CAS原子操作实现无锁及性能分析

 

  • Author:Echo Chen(陈斌)

近期在研究nginx的自旋锁的时候,又见到了GCC CAS原子操作,于是决定动手分析下CAS实现的无锁究竟性能怎样,网上关于CAS实现无锁的文章非常多。但少有研究这样的无锁的性能提升的文章,这里就以实验结果和我自己的理解逐步展开。


  • 1.什么是CAS原子操作

在研究无锁之前。我们须要首先了解一下CAS原子操作——Compare & Set,或是 Compare & Swap,如今差点儿所CAS原子操作实现无锁及性能分析_i++有的CPU指令都支持CAS的原子操作,X86下相应的是 CMPXCHG 汇编指令。

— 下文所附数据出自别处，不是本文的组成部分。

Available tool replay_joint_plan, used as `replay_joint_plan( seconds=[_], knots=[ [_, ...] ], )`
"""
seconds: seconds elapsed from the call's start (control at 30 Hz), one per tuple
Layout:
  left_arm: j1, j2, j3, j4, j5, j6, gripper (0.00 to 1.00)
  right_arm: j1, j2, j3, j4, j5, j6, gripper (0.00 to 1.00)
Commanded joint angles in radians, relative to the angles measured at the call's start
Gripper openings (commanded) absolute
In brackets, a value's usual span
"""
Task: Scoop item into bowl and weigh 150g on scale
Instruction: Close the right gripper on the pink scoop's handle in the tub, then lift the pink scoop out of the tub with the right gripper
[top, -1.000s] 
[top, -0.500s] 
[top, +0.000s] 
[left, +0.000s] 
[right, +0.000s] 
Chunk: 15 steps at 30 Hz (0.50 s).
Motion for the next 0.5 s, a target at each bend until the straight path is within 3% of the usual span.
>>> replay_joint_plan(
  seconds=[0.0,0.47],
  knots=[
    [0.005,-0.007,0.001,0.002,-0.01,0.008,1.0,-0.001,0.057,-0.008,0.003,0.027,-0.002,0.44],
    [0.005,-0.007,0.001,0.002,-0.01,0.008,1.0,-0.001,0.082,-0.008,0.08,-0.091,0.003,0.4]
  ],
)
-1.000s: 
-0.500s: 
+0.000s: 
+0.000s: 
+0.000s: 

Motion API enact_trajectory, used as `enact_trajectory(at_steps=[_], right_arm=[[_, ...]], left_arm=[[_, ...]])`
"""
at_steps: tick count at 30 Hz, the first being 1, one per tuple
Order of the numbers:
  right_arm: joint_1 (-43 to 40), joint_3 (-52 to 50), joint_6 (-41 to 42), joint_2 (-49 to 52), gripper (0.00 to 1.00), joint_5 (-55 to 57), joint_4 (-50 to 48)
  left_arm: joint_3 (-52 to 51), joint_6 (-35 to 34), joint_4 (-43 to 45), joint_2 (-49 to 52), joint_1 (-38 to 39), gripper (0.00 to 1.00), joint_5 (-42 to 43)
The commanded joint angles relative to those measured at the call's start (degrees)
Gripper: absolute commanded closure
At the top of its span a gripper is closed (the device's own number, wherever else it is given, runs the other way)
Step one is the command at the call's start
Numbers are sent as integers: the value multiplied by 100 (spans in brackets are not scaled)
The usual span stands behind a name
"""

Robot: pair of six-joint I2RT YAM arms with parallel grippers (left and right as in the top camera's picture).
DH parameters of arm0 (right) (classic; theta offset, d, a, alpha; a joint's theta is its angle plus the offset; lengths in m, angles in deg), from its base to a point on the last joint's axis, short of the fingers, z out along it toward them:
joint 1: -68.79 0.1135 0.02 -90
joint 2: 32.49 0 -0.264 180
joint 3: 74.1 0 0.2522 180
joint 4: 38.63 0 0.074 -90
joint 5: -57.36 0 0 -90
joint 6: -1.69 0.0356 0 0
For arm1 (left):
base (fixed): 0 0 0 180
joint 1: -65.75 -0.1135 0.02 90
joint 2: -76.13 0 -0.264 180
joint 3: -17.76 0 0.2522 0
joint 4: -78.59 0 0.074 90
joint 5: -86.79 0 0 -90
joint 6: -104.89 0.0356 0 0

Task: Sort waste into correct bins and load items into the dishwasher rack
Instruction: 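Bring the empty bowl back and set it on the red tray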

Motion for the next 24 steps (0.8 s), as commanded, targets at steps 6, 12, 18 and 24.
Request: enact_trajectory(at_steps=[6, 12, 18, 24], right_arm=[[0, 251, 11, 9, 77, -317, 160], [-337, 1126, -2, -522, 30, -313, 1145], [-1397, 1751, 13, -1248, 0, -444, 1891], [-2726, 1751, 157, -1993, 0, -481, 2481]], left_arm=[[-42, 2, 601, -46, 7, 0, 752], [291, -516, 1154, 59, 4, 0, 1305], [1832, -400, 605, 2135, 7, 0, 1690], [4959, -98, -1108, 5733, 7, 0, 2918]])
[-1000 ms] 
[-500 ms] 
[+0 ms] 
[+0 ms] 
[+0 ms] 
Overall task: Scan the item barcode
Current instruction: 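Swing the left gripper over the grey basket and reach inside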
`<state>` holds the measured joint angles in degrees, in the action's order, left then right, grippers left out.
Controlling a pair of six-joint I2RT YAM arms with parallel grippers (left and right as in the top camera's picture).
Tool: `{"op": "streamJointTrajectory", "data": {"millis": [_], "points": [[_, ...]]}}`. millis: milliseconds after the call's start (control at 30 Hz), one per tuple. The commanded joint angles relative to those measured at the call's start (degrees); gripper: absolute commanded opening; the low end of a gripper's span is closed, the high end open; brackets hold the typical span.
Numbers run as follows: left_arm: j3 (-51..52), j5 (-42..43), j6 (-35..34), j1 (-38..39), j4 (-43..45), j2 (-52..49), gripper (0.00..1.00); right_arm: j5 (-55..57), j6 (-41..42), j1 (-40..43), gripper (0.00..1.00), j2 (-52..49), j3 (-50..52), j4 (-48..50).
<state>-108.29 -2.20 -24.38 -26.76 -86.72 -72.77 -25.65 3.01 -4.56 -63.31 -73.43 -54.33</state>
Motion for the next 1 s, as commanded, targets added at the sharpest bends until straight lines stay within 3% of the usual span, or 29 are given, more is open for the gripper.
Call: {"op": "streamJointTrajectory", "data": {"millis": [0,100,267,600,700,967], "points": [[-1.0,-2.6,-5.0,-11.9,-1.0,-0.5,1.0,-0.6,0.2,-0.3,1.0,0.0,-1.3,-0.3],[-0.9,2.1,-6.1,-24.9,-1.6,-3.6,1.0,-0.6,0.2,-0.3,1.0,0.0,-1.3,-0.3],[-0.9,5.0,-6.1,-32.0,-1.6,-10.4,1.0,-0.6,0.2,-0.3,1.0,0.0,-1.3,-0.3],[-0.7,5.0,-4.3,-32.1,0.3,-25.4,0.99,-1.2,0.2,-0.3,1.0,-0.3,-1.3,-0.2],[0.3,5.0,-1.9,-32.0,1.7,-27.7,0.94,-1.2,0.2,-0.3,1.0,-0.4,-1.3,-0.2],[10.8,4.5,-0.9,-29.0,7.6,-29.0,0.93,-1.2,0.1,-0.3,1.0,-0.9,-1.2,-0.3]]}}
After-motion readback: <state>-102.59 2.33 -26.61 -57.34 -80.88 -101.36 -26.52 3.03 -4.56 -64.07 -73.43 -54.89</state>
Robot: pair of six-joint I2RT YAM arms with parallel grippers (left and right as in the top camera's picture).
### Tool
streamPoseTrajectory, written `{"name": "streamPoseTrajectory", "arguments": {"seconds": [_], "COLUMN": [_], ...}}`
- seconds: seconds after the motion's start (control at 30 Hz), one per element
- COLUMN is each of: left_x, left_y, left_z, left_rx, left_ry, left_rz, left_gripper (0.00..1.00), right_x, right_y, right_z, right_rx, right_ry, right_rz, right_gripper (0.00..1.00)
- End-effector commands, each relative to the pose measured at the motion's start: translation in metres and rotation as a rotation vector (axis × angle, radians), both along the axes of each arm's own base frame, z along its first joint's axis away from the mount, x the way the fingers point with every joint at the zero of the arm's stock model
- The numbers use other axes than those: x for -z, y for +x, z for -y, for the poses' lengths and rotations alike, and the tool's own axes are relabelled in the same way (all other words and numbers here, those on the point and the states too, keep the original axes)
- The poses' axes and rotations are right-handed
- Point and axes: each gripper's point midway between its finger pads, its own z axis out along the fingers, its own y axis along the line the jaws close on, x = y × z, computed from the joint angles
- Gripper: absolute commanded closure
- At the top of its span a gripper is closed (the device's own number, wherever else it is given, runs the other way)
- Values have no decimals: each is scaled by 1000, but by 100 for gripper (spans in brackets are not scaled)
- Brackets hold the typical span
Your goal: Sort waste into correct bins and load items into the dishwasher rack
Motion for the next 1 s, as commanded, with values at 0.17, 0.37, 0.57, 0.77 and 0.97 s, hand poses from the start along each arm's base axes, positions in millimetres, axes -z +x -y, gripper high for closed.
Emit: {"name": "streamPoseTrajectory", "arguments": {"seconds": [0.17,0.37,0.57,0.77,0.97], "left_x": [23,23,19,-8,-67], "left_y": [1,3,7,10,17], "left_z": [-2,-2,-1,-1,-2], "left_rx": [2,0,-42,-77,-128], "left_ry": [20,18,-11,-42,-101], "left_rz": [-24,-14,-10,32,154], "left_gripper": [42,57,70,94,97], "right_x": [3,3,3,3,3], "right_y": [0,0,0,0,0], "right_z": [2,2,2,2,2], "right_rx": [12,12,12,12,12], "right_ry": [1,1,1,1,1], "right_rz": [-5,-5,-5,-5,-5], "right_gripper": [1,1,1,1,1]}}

大家应该还记得操作系统里面关于“原子操作”的概念,一个操作是原子的(atomic),假设这个操作所处的层(layer)的更高层不能发现其内部实现与结构。原子操作能够是一个步骤,也能够是多个操作步骤。可是其顺序是不能够被打乱,或者分割掉仅仅运行部分。有了这个原子操作这个保证我们就能够实现无锁了。

CAS原子操作在维基百科中的代码描写叙述例如以下:

1: int compare_and_swap(int* reg, int oldval, int newval)
2: {
3:   ATOMIC();
4:   int old_reg_val = *reg;
5:   if (old_reg_val == oldval)
6:      *reg = newval;
7:   END_ATOMIC();
8:   return old_reg_val;
9: }


也就是检查内存*reg里的值是不是oldval,假设是的话。则对其赋值newval。上面的代码总是返回old_reg_value,调用者假设须要知道是否更新成功还须要做进一步推断,为了方便,它能够变种为直接返回是否更新成功,例如以下:


1: bool compare_and_swap (int *accum, int *dest, int newval)
2: {
3:   if ( *accum == *dest ) {
4:       *dest = newval;
5:       return true;
6:   }
7:   return false;
8: }

  • 除了CAS还有下面原子操作:

1: << atomic >>
2: function FetchAndAdd(address location, int inc) {
3:     int value := *location
4:     *location := value + inc
5:     return value
6: }

 

Test-and-set,写值到某个内存位置并传回其旧值。汇编指令BST。

1: #define LOCKED 1
2:
3: int TestAndSet(int* lockPtr) {
4:     int oldValue;
5:
6:     // Start of atomic segment
7:     // The following statements should be interpreted as pseudocode for
8:     // illustrative purposes only.
9:     // Traditional compilation of this code will not guarantee atomicity, the
10:     // use of shared memory (i.e. not-cached values), protection from compiler
11:     // optimization, or other required properties.
12:     oldValue = *lockPtr;
13:     *lockPtr = LOCKED;
14:     // End of atomic segment
15:
16:     return oldValue;
17: }

 

  • Test and Test-and-set,用来实现多核环境下相互排斥锁。

1: boolean locked := false // shared lock variable
2: procedure EnterCritical() {
3:   do {
4:     while (locked == true) skip // spin until lock seems free
5:   } while TestAndSet(locked) // actual atomic locking
6: }


2.CAS 在各个平台下的实现

 

2.1 Linux GCC 支持的 CAS


GCC4.1+版本号中支持CAS的原子操作(完整的原子操作可參看 GCC Atomic Builtins)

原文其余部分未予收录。